WHAT YOU WILL DO -
For the entries below, repeat exactly each line starting with the one that contains "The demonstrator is" and going on through the one that contains "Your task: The", and no others.
BEGIN DATASET RECORDS
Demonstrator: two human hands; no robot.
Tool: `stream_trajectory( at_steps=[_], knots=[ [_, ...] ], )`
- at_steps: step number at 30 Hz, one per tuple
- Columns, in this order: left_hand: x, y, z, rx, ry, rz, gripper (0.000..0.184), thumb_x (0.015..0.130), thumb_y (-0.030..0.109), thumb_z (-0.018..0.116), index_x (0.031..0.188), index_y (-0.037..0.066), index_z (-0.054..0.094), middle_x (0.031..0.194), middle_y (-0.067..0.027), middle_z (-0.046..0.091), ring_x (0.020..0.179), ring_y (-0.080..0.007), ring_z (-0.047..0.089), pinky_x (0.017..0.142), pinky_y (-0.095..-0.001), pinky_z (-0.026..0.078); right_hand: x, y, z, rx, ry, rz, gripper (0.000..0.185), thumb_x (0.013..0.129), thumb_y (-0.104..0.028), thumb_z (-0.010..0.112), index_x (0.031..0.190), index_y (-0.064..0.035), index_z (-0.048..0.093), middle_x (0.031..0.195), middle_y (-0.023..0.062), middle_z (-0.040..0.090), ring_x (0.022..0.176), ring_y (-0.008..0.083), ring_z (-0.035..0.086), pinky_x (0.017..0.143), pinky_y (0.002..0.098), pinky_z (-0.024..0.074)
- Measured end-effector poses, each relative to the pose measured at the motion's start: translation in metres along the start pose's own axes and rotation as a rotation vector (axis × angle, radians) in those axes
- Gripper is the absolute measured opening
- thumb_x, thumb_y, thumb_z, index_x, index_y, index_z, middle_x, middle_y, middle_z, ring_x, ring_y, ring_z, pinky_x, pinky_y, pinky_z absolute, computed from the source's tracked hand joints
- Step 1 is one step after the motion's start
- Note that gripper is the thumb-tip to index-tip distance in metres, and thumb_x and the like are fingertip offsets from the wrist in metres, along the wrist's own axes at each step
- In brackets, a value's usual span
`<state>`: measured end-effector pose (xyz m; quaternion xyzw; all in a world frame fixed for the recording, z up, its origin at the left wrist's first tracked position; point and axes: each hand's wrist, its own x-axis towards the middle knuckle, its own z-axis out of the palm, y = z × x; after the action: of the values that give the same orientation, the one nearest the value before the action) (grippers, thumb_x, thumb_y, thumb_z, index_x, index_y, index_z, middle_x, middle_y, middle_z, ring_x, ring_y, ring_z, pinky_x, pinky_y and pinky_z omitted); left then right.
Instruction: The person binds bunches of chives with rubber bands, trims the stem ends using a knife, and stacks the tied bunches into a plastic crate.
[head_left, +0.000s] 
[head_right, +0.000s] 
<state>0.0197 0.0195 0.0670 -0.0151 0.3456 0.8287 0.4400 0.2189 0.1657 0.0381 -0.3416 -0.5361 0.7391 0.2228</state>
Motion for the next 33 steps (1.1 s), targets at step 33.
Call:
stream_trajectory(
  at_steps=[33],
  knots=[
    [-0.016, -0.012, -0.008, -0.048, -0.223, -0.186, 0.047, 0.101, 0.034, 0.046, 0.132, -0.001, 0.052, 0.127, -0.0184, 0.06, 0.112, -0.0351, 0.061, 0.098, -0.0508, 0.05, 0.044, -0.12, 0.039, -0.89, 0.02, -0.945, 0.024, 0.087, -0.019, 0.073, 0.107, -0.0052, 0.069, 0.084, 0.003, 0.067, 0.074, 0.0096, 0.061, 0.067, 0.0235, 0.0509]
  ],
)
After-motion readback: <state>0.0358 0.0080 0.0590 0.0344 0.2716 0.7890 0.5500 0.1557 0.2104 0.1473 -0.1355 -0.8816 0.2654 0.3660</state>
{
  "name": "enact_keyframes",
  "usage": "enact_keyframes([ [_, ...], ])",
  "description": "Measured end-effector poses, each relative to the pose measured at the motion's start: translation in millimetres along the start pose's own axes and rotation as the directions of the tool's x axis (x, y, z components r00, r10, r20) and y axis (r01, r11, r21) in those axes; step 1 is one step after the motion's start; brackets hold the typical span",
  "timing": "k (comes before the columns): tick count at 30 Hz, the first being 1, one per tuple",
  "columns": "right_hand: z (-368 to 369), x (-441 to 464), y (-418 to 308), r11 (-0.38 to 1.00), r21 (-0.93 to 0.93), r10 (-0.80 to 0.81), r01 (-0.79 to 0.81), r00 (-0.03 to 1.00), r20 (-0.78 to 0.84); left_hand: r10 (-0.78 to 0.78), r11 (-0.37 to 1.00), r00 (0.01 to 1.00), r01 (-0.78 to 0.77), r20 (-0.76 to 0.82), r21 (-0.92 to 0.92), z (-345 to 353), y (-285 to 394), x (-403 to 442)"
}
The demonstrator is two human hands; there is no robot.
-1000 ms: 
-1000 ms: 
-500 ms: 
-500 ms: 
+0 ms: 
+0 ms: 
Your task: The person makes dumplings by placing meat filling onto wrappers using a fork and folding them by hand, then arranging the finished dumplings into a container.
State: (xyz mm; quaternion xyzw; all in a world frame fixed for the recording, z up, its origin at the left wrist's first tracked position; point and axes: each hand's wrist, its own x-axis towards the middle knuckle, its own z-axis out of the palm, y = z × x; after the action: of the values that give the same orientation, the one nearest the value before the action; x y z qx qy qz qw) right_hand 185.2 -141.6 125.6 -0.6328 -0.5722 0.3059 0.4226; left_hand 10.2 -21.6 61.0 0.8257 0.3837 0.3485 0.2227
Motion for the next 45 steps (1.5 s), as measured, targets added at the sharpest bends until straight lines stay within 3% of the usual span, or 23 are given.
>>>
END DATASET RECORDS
TASK RESPONSE -
The demonstrator is two human hands; there is no robot.
-1000 ms: 
-1000 ms: 
-500 ms: 
-500 ms: 
+0 ms: 
+0 ms: 
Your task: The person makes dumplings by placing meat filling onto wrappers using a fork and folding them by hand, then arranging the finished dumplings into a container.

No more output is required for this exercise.